We are. We just piloted a program with ACOA across New Brunswick. Essentially, we've developed university enterprise models assessing the quality of entrepreneurship on campus at universities and colleges across the province, based on best practices across the world.
Just to echo Mr. Barber's comments, it comes at the institutional level. It's having industry, entrepreneurs, and alumni involved with policy, and entrepreneurs in residence bringing them back into the community. It's about programming within the institution. I think what we often forget, and what American universities have that I don't think a lot of Canadian ones have—maybe St. Francis Xavier, the University of Toronto a bit more, and the University of Waterloo a bit more—is a sense of community culture among the students themselves. They have the student clubs that create that sense of fellowship.
What Startup Canada is going to be investing in across the country is cultivating that student enterprise on campuses across higher education. It will be connecting entrepreneurial communities, investors, and entrepreneurs with institutions.
It's a really difficult one to tackle. It comes at the institutional level. How are these higher education institutions incentivized? But it is also how we empower, inspire, and engage young people in their own education through experiential learning opportunities. It's trusting them with their own education.

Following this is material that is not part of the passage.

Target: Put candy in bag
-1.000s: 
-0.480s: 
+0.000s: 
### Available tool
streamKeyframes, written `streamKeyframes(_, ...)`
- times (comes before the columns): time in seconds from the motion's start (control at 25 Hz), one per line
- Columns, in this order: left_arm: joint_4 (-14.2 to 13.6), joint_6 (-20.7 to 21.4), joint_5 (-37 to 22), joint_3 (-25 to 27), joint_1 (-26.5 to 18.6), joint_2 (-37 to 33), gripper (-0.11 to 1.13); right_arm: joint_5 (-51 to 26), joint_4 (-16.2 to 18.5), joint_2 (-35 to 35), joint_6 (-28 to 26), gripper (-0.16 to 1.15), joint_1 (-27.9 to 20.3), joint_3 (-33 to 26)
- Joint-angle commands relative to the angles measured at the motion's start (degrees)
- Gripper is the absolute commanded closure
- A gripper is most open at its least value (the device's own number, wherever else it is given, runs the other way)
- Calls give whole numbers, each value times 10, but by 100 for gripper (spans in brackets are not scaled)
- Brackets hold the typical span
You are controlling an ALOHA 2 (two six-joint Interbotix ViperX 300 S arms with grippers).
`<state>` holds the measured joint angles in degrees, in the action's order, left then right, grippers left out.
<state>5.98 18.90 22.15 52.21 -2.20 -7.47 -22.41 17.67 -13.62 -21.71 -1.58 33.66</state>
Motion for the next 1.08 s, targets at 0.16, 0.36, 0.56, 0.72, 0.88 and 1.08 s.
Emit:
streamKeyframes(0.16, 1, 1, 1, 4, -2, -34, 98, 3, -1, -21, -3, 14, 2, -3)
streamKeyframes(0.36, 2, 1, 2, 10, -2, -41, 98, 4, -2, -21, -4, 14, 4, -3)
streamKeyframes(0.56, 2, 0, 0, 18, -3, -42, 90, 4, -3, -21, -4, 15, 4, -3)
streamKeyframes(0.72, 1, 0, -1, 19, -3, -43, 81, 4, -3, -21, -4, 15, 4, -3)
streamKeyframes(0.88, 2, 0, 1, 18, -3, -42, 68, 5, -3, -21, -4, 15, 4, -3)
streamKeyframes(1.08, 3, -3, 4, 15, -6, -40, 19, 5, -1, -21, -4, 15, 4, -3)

I see a big role for Startup Canada in this area moving forward. This project we did with ACOA and the New Brunswick Business Council, which is a council made up of the top entrepreneurs in the province, will really set the tone for the work we can do in terms of creating almost a competitive climate for institutions across Canada so that they increase their ambitions to be more entrepreneurial. It will also increase awareness among young people that they should consider the entrepreneurial capacity of universities when choosing where to go.